SPFlow is an open-source functional-oriented Python package for Probabilistic Circuits (PCs) with ready-to-use implementations for Sum-Product Networks (SPNs). PCs are a class of powerful deep probabilistic models - expressible as directed acyclic graphs - that allow for tractable querying. This library provides routines for creating, learning, manipulating and interacting with PCs and is highly extensible and customizable.

Creating Models:

In this section we will show how to create simple Sum-Product networks based on sum and product layers

Scopes

Scope objects represent scopes of features, denoted by indices. A scope contains two parts. 
The query of the scopes indicate the features, the scope represents. 
The evidence of the scopes contains any features that the query features are conditionals of (empty for non-conditional scopes).
Scopes are generally only explicitly specified for leaf distributions, and inferred recursively for nodes higher in the graph structure.

In [1]:
from spflow.meta.data import Scope

scope = Scope([0,4,3], [1,2]) # scope over indices 0,4,3 conditional on indices 1,2


Modules

Models in SPFlow are built from modules, that can represent one or more nodes in the form of a layer.
A layer is defined by its event shape (out_features, out_channel, num_repetitions). The number of output features and
the number of output channel are mandatory. The number of output features is implicitly derived from the scope of the module,
whereas the number of output channel either has to be passed explicitly or can be derived from the module parameters.
The number of repetitions is optional, and therefore it can be None.
In general, each module expects one input Module. Exceptions will be discussed later in the notebook.

Leaf Layer

The leaf layer represents the lowest layer in the SPN and can be created for different distributions.
The event shape can be derived either from given parameters or by explicitly passing the shape as intitialization parameter.
For example a leaf layer with a Normal distribution can be initialized via

- init parameters: Then a random mean and variance is generated or,
- distribution parameter shape: If mean and variance is given, the event shape can be derived from the shape of the parameters

In [2]:
import torch
from spflow.modules.leaf import Normal

out_feature = 2
out_channels = 4
scope_normal = Scope([0,1])

mean = torch.randn((out_feature,out_channels))
std = torch.rand((out_feature,out_channels))

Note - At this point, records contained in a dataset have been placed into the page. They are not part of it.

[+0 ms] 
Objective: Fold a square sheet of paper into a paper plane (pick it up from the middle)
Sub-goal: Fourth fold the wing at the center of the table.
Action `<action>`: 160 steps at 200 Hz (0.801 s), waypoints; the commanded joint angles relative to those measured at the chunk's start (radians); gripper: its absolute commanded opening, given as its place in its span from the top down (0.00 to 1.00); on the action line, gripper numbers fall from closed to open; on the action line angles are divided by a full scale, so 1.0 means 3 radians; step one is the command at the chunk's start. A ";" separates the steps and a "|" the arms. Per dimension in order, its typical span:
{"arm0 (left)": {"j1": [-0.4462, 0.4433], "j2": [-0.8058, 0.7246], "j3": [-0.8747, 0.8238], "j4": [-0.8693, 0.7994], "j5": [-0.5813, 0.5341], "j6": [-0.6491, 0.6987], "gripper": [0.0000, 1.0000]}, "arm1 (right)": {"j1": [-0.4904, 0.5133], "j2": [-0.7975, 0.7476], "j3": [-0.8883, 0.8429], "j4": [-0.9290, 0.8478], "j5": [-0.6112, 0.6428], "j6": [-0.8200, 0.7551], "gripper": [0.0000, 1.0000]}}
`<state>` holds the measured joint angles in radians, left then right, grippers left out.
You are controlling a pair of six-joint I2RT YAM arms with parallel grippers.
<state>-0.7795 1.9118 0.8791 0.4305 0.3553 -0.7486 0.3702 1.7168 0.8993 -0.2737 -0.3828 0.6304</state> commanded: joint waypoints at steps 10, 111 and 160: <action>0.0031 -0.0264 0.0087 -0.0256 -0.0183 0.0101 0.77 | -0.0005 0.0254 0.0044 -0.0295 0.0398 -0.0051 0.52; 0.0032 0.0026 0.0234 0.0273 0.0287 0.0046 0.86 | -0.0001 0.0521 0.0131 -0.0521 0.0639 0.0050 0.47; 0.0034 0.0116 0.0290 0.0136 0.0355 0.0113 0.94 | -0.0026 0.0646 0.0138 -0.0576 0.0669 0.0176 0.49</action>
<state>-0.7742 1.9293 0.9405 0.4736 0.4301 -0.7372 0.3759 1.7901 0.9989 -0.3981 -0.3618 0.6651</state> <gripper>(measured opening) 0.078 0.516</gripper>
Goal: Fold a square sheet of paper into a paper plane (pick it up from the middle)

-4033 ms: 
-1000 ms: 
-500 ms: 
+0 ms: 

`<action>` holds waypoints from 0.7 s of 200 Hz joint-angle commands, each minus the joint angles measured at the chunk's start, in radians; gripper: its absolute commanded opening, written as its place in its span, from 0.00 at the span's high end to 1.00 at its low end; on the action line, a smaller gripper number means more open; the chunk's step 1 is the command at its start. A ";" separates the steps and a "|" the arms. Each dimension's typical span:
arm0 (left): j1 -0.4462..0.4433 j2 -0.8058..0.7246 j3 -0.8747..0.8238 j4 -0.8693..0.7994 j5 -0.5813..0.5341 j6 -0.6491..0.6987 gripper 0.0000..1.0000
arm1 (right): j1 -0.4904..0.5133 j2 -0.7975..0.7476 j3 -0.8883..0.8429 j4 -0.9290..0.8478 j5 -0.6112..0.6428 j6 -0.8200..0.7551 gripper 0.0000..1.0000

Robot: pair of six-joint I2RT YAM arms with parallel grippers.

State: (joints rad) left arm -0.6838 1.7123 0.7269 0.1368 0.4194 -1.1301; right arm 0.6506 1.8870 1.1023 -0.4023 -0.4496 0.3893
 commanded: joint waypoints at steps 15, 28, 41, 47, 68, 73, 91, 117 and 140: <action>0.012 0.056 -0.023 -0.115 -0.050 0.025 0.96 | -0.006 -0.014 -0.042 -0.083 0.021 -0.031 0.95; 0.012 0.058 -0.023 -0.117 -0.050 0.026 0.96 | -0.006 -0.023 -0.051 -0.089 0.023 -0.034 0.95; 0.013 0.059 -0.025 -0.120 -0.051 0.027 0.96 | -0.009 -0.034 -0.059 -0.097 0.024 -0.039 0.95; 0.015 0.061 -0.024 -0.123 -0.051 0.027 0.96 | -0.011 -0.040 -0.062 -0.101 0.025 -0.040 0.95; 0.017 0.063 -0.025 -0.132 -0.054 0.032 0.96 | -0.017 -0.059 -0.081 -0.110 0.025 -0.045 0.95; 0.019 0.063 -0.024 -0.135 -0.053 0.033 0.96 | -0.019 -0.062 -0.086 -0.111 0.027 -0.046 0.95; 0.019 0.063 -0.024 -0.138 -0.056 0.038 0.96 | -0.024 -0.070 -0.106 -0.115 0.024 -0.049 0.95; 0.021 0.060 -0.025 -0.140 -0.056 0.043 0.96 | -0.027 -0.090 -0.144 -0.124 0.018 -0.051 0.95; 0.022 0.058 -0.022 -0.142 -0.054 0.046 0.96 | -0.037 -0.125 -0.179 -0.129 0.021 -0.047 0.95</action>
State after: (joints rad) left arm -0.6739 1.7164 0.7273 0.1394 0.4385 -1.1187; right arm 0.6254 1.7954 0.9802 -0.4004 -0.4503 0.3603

normal_layer = Normal(scope=scope_normal, mean=mean, std=std) # init via parameters

normal_layer2 = Normal(scope=scope_normal, out_channels=out_channels)


The following distributions are implemented as leaf module: Bernoulli, Binomial, Categorical, Exponential, Gamma,
Geometric, Hypergeometric, LogNormal, NegativeBinomial, Normal, Poisson and Uniform

Sum layer

The sum layer calculates the sum over the weighted output of its input module.
Similar to the leaf layer, the sum layer can be initialized by explicitly passing the number of out_channel or
by passing the weight matrix. From the weight matrix, the module can derive the event shape

In [3]:
from spflow.modules import Sum

sum_out_channels = 5
weights = torch.rand((out_feature, out_channels, sum_out_channels))
weights /= torch.sum(weights, axis=1, keepdims=True)

sum_layer = Sum(inputs=normal_layer, weights=weights)

sum_layer2 = Sum(inputs=normal_layer, out_channels=5)

Product layer

The product layer calculates the product over all input features




In [4]:
from spflow.modules import Product

product_layer = Product(inputs=normal_layer)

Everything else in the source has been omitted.